## Exercise
Could you filter the records below and keep only the lines with the word "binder"?

[Extracted data entries]
========================

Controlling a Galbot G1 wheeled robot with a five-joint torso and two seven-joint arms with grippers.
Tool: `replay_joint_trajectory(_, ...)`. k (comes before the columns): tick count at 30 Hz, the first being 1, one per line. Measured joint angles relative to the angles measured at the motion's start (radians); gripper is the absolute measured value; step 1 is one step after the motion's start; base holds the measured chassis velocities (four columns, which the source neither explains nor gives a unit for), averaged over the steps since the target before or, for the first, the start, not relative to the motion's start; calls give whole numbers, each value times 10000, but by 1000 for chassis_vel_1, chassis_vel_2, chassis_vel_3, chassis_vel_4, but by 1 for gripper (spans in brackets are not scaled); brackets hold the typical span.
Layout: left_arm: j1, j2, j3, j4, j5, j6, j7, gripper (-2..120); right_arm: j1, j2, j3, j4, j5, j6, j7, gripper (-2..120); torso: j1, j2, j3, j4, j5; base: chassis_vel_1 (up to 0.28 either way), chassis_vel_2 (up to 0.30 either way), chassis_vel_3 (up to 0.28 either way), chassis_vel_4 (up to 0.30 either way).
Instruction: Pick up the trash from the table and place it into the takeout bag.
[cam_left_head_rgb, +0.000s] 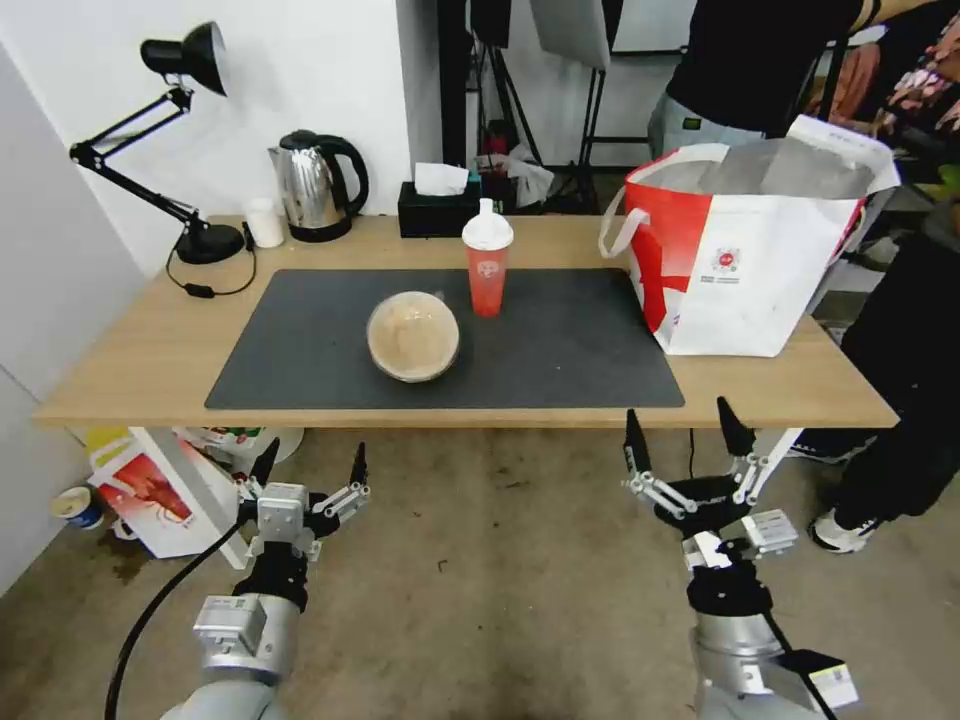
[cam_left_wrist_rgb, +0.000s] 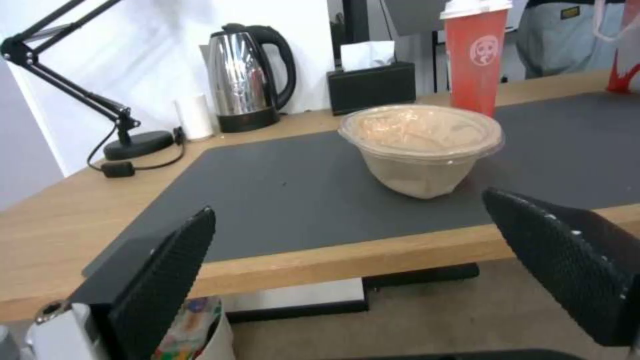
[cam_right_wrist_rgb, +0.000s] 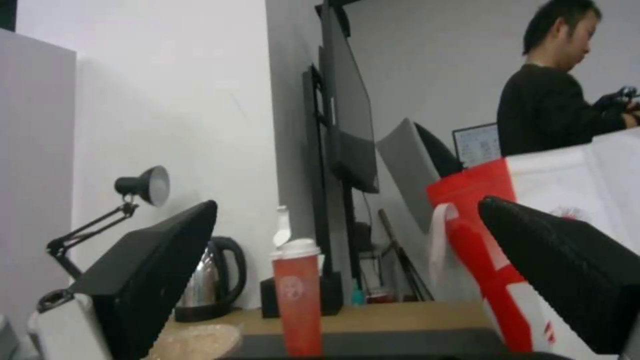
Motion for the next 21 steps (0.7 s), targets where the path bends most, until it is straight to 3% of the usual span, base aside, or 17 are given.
replay_joint_trajectory(21,0,0,0,1,0,0,0,100,-594,471,-596,-637,-1174,597,901,100,1,0,0,-1,1,0,0,0,0)
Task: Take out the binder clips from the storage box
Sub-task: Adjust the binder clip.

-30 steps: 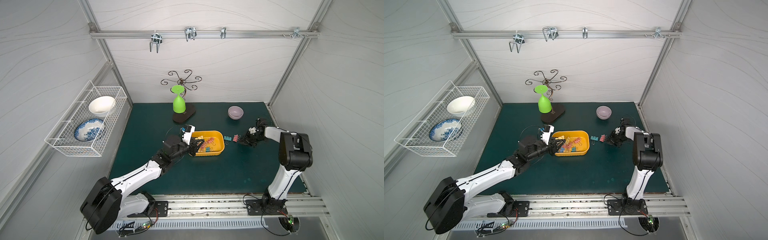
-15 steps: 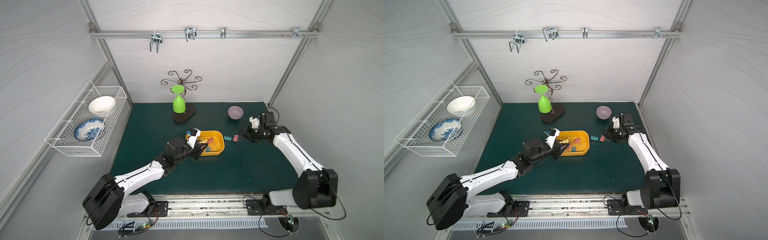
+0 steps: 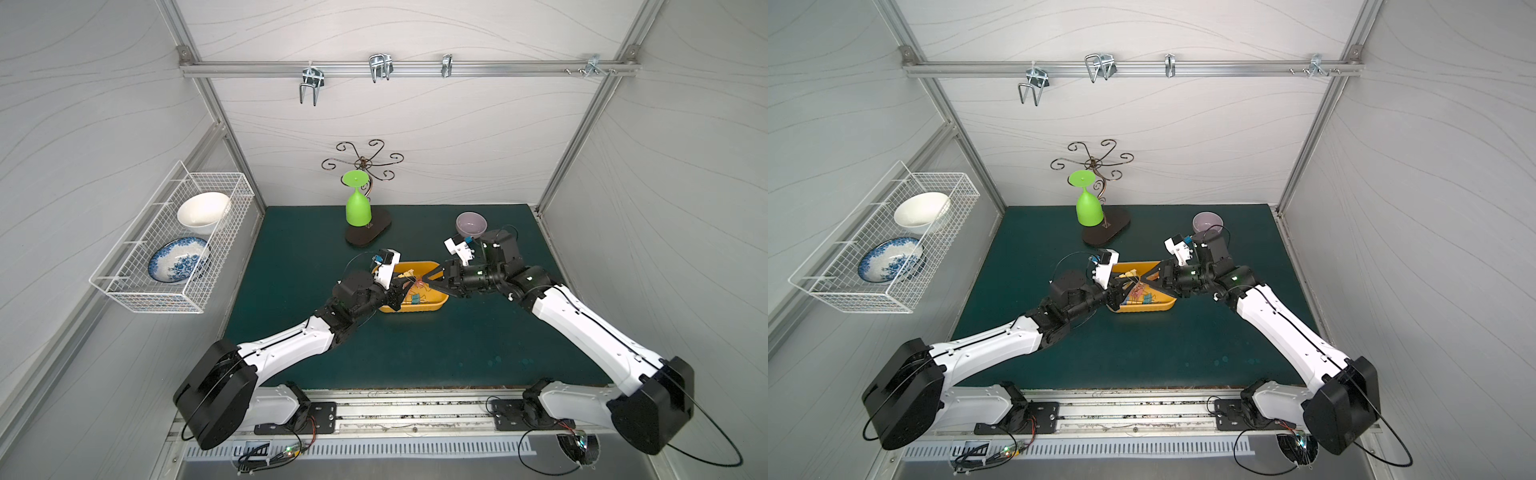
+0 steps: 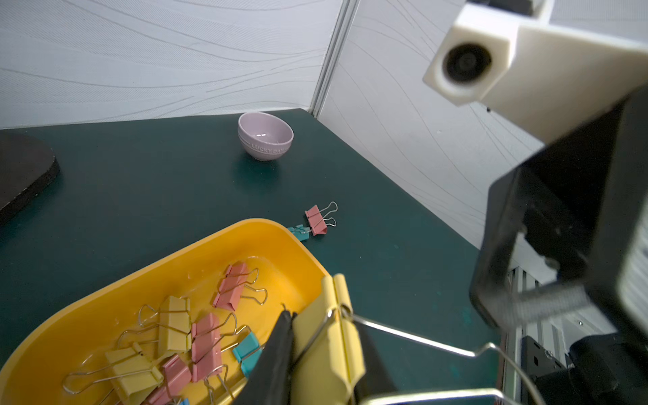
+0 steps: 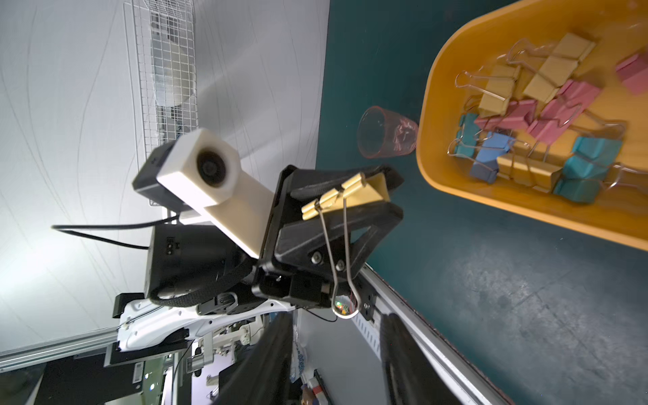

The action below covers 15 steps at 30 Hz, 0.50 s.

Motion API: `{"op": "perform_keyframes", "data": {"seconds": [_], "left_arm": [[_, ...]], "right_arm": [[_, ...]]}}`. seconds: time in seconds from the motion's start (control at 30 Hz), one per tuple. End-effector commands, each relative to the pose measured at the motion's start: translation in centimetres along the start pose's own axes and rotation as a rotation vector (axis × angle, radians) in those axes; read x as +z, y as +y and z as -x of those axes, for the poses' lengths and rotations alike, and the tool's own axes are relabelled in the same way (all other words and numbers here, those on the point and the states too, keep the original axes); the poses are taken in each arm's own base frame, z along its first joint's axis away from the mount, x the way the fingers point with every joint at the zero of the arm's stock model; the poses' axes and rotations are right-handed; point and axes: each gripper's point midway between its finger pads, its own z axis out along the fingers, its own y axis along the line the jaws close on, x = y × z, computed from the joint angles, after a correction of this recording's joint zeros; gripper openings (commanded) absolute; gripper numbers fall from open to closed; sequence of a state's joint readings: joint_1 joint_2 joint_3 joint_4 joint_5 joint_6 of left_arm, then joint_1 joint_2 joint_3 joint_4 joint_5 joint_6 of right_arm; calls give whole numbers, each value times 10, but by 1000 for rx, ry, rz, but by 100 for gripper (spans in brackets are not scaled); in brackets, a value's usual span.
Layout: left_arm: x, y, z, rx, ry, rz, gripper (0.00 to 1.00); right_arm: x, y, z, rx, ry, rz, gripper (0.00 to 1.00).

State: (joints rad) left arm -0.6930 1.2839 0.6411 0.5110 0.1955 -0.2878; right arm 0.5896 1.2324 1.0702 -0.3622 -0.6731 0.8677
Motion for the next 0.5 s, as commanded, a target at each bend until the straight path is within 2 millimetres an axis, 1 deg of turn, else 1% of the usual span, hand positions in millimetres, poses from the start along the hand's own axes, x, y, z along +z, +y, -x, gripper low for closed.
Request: {"op": "perform_keyframes", "data": {"seconds": [0.0,0.2,0.3,0.47], "left_arm": [[0,-9,44,-32,-130,-27,0],[-1,-12,48,-51,-143,-46,0],[-1,-15,49,-59,-140,-60,0],[-1,-15,52,-76,-152,-62,0]], "right_arm": [[4,4,0,51,14,13,43],[10,13,1,86,36,80,36],[13,18,4,99,42,109,31],[18,15,6,130,53,105,23]]}}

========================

## The answer
Task: Take out the binder clips from the storage box
Sub-task: Adjust the binder clip.

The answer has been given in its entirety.